= John F. A. Sanford =

American merchant, defendant in Dred Scott v. Sandford

John Francis Alexander Sanford (1806-1857) was a frontiersman of the American west who worked with Native American tribes as an Indian agent. He later joined Pierre Chouteau Jr. in a fur trapping and trading business. He extended his interests into other areas of commerce and became very wealthy. In the final years of his life he was involved with the landmark court case of Dred Scott v. Sandford [sic], which is perhaps what he is best known for today. He suffered mental illness and died in an asylum.

==Biography==
Sanford's parents were Francis Alexander Sanford and Mary Adams. His step mother, from his father's later marriage, was also named Mary. Before about 1810 they lived in Westmoreland County, Virginia and after this date up to 1829 their home was in Winchester, Virginia. John F. A. Sanford, the eldest child of seven, attended the academy at West Point, and in 1825 became a clerk and interpreter in the St Louis office of Indian Affairs under William Clark. In 1826 he was appointed as a sub-agent in the remote Mandan villages of the upper Missouri. He replaced the former agent, 29-year-old Peter Wilson, who had died earlier that year after being taken ill in a Mandan settlement.

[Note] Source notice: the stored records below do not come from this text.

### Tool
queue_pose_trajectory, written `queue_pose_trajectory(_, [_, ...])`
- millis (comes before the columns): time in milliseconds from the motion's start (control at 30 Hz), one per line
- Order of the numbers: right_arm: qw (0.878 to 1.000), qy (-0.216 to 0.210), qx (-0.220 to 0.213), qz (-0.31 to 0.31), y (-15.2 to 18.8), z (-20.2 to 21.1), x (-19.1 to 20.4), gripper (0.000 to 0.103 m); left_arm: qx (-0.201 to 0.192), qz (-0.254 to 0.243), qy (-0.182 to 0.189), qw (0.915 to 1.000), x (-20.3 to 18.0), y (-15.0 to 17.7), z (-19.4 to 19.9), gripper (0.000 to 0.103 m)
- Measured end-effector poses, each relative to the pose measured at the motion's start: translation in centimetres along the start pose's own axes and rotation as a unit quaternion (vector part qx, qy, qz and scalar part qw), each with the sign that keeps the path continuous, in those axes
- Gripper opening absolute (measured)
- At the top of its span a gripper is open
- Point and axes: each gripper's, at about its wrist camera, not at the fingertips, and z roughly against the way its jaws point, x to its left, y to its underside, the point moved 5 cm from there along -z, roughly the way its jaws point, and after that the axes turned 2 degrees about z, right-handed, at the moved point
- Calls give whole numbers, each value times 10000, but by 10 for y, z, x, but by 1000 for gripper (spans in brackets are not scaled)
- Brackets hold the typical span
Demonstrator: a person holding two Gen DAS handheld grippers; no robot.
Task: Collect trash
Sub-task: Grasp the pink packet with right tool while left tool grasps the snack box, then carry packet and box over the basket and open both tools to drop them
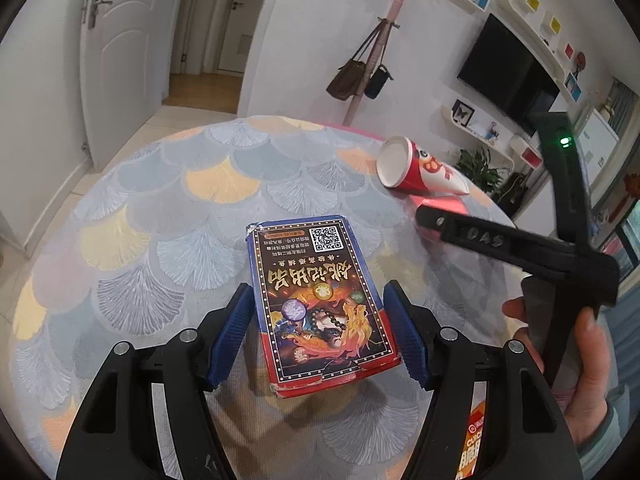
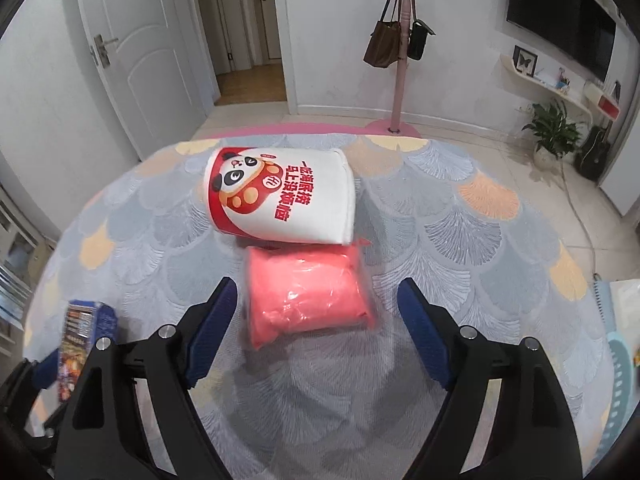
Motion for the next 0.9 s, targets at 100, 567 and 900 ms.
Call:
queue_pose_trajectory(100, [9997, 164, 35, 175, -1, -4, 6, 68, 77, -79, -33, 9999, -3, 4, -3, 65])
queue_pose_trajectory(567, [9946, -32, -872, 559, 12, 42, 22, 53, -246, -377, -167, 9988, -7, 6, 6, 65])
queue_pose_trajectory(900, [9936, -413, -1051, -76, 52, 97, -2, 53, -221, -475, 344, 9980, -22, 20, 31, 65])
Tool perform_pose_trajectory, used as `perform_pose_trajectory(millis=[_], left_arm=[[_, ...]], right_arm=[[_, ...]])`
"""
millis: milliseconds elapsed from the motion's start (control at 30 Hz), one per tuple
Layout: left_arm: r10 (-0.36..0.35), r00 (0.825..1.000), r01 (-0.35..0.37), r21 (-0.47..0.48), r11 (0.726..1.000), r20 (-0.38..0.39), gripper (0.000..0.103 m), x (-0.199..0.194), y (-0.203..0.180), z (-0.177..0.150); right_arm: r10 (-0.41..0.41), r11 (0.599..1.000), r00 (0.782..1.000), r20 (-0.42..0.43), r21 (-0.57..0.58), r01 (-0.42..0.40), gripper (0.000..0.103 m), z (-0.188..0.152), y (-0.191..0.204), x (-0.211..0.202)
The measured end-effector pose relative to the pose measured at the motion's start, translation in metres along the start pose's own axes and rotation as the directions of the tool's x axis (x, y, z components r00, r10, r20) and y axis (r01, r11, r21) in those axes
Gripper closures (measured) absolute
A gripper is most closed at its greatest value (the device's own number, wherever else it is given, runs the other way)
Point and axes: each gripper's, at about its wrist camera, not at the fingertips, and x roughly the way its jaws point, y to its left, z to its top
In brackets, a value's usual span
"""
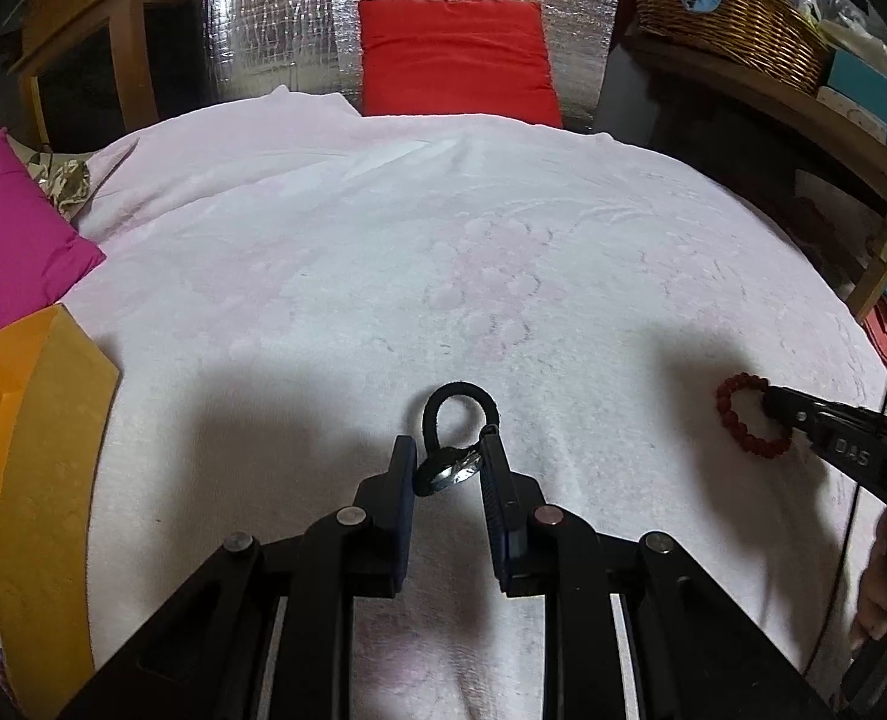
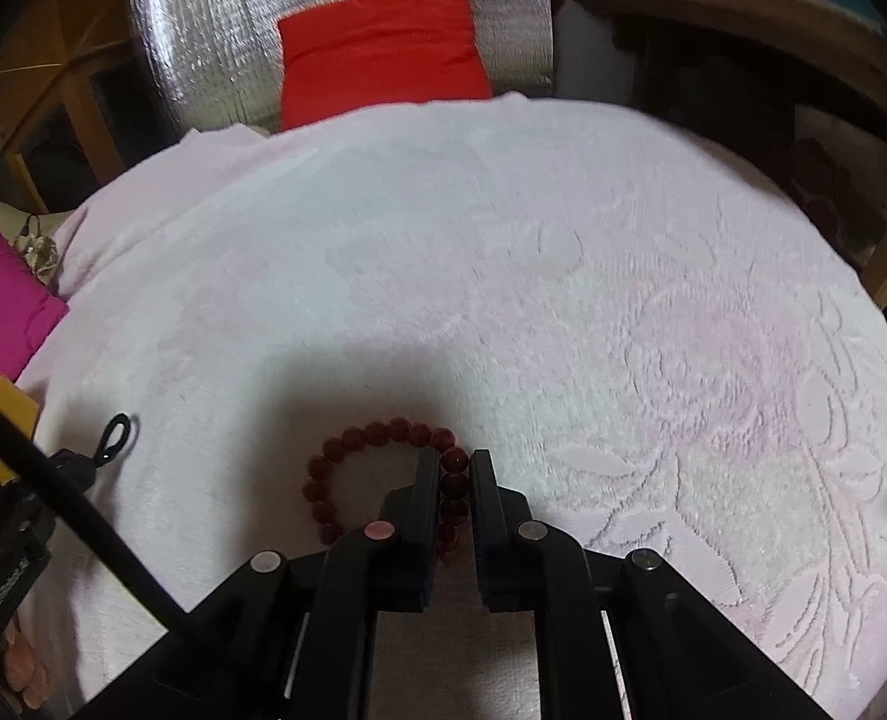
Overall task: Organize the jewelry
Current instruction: 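Lift the clasp hair tie with the left gripper while the right lifts the red bead bracelet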
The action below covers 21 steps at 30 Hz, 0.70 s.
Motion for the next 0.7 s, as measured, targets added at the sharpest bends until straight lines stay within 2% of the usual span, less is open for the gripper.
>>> perform_pose_trajectory(millis=[167,367,467,700], left_arm=[[-0.041,0.999,0.041,0.019,0.999,-0.006,0.081,-0.003,-0.01,-0.002],[-0.054,0.998,0.056,0.058,0.997,-0.02,0.081,-0.004,-0.022,-0.008],[-0.056,0.998,0.058,0.066,0.996,-0.032,0.081,-0.003,-0.024,-0.009],[-0.052,0.998,0.054,0.066,0.996,-0.029,0.081,-0.008,-0.026,-0.009]], right_arm=[[-0.004,1.0,1.0,-0.001,-0.02,0.004,0.092,0.0,0.001,0.003],[-0.026,0.997,0.999,0.019,-0.076,0.027,0.09,-0.002,0.007,0.008],[-0.036,0.994,0.999,0.032,-0.106,0.039,0.092,-0.002,0.011,0.006],[0.012,0.997,0.998,0.06,-0.072,-0.008,0.092,0.0,0.006,-0.01]])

For a period of about seven years Sanford worked with several tribes including Minitarees, Crows, Arikaras, Assiniboines, Knisteneaux and Yanctonais Sioux, estimating that the population in his area was in the order of 75,000. Sanford tried to resolve underfunding issues and made requests for better pay and for an improvement in his situation. These were ignored and to further add to his frustration, he was criticised in the House of Representatives for the expenses incurred when he took a delegation of tribesmen to Washington. This both damaged his career prospects, and came as a personal blow.

In 1832 Sanford struck up a friendship with Pierre Chouteau Jr., a member of the wealthy St Louis fur trading family, and was offered a position in Chouteau's business. He joined in 1833, later becoming a partner and then the company’s representative in Washington and New York. Sanford also married Chouteau’s daughter, Emilie, although she died in 1836. Their only child, Benjamin, was raised by the Chouteau family. At this time Sanford purchased a farm in St Louis for his father, who lived there until his death in 1848.

Sanford became wealthy; his business interests included mining, railroads and mercantile. In 1851 he became one of the founder members of a company that was formed to build the Illinois Central Railroad. In 1850 he married Isabel Davis, daughter of Thomas E. Davis, New York real estate developer. Sanford with his father-in-law Davis, and brother-in-law, Frederick C. Gebhard, invested in various joint ventures including the St Anthony Falls Water Power Company, Allentown Railroad Company and the Dauphin and Susquehanna Coal Company.

In 1853 Sanford became involved with a landmark court case: Dred Scott, a slave working for Sanford's brother-in-law, had been seeking his freedom through the courts since 1846. In 1853 Scott's case went to the Supreme Court with Sanford named as the defendant; the Court ruled in Sanford's favor.

Sanford suffered mental illness during 1857 and was admitted to an asylum. At one point he was thought to be recovering, but had a relapse and died on 6 May 1857 in Manhattan.

==Family==
In about 1829 Sanford's father moved his family to Fort McHenry, Maryland, to take up the post of an army sutler. As a consequence, 4 of Sanford's sisters met and married military men: Charlotte married General James Barnes, Henrietta married Major John B. Clark, Mary married Colonel Henry Bainbridge and Irene married army surgeon Dr John Emerson. The 5th sister, Virginia, who was the youngest, married stove manufacturer Samuel H. Ransom of Albany. Sanford’s brother, naval captain Joseph P. Sanford, married Ransom's sister Lydia, and between tours of service, worked for stove manufacturer Rathbone in Albany.

Sanford's second wife, Isabel, moved to Paris, France in the 1860s with the 2 children from their marriage - Emily and John Francis. Emily married French diplomat Count Maurice Sala. Their son, Count Antoine Sala, married Laura Bache Kayser, daughter of Julius Kayser, silk glove and hosiery manufacturer.

By coincidence, Isabel's uncle, Rev. John Power, Vicar General of New York, had baptized Sanford's son, Benjamin Chouteau Sanford, many years previously in New York, on 12 February 1837. The sponsors were Robert Anderson, Charles Chouteau, Julia Chouteau and Mary Bainbridge.